>>>>>
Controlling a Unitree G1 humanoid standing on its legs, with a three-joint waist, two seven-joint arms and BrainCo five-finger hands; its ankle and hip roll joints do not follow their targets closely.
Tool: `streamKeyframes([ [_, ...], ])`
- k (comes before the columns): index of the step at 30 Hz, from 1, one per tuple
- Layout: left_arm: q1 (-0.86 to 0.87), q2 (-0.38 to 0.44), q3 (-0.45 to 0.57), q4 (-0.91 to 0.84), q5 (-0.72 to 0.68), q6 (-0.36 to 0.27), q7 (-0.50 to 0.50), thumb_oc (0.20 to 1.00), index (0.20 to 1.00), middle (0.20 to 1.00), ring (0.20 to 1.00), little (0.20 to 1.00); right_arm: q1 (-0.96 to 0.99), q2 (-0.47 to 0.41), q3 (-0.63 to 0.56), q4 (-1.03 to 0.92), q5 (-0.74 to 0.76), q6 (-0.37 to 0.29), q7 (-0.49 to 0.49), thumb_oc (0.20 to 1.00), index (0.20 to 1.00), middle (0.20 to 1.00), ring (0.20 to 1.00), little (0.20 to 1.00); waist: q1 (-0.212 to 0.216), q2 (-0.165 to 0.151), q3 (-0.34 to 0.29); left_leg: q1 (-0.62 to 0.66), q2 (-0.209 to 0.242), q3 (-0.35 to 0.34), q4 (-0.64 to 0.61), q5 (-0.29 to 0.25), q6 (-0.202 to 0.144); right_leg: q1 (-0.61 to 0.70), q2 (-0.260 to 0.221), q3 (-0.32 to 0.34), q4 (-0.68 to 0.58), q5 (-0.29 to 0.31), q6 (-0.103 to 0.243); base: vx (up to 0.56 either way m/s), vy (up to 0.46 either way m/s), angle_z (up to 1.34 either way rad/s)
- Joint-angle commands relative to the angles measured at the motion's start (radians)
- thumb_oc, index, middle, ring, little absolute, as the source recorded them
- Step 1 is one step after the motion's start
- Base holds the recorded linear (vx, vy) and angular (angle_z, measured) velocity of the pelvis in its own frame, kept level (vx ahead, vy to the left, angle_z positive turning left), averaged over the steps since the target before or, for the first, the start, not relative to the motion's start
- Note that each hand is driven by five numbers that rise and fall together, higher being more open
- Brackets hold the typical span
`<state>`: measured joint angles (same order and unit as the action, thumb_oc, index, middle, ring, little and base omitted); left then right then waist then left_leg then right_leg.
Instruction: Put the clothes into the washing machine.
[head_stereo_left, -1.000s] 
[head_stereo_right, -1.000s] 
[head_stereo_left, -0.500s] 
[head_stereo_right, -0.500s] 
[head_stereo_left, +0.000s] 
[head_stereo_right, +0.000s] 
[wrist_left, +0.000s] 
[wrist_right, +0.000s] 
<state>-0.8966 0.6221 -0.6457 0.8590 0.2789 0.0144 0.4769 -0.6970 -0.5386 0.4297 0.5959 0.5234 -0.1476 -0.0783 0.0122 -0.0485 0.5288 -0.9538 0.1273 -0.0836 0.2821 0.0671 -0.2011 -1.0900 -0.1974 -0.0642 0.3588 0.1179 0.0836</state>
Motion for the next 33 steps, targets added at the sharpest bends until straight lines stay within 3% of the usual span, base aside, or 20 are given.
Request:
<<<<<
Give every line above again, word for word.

Controlling a Unitree G1 humanoid standing on its legs, with a three-joint waist, two seven-joint arms and BrainCo five-finger hands; its ankle and hip roll joints do not follow their targets closely.
Tool: `streamKeyframes([ [_, ...], ])`
- k (comes before the columns): index of the step at 30 Hz, from 1, one per tuple
- Layout: left_arm: q1 (-0.86 to 0.87), q2 (-0.38 to 0.44), q3 (-0.45 to 0.57), q4 (-0.91 to 0.84), q5 (-0.72 to 0.68), q6 (-0.36 to 0.27), q7 (-0.50 to 0.50), thumb_oc (0.20 to 1.00), index (0.20 to 1.00), middle (0.20 to 1.00), ring (0.20 to 1.00), little (0.20 to 1.00); right_arm: q1 (-0.96 to 0.99), q2 (-0.47 to 0.41), q3 (-0.63 to 0.56), q4 (-1.03 to 0.92), q5 (-0.74 to 0.76), q6 (-0.37 to 0.29), q7 (-0.49 to 0.49), thumb_oc (0.20 to 1.00), index (0.20 to 1.00), middle (0.20 to 1.00), ring (0.20 to 1.00), little (0.20 to 1.00); waist: q1 (-0.212 to 0.216), q2 (-0.165 to 0.151), q3 (-0.34 to 0.29); left_leg: q1 (-0.62 to 0.66), q2 (-0.209 to 0.242), q3 (-0.35 to 0.34), q4 (-0.64 to 0.61), q5 (-0.29 to 0.25), q6 (-0.202 to 0.144); right_leg: q1 (-0.61 to 0.70), q2 (-0.260 to 0.221), q3 (-0.32 to 0.34), q4 (-0.68 to 0.58), q5 (-0.29 to 0.31), q6 (-0.103 to 0.243); base: vx (up to 0.56 either way m/s), vy (up to 0.46 either way m/s), angle_z (up to 1.34 either way rad/s)
- Joint-angle commands relative to the angles measured at the motion's start (radians)
- thumb_oc, index, middle, ring, little absolute, as the source recorded them
- Step 1 is one step after the motion's start
- Base holds the recorded linear (vx, vy) and angular (angle_z, measured) velocity of the pelvis in its own frame, kept level (vx ahead, vy to the left, angle_z positive turning left), averaged over the steps since the target before or, for the first, the start, not relative to the motion's start
- Note that each hand is driven by five numbers that rise and fall together, higher being more open
- Brackets hold the typical span
`<state>`: measured joint angles (same order and unit as the action, thumb_oc, index, middle, ring, little and base omitted); left then right then waist then left_leg then right_leg.
Instruction: Put the clothes into the washing machine.
[head_stereo_left, -1.000s] 
[head_stereo_right, -1.000s] 
[head_stereo_left, -0.500s] 
[head_stereo_right, -0.500s] 
[head_stereo_left, +0.000s] 
[head_stereo_right, +0.000s] 
[wrist_left, +0.000s] 
[wrist_right, +0.000s] 
<state>-0.8966 0.6221 -0.6457 0.8590 0.2789 0.0144 0.4769 -0.6970 -0.5386 0.4297 0.5959 0.5234 -0.1476 -0.0783 0.0122 -0.0485 0.5288 -0.9538 0.1273 -0.0836 0.2821 0.0671 -0.2011 -1.0900 -0.1974 -0.0642 0.3588 0.1179 0.0836</state>
Motion for the next 33 steps, targets added at the sharpest bends until straight lines stay within 3% of the usual span, base aside, or 20 are given.
Request:

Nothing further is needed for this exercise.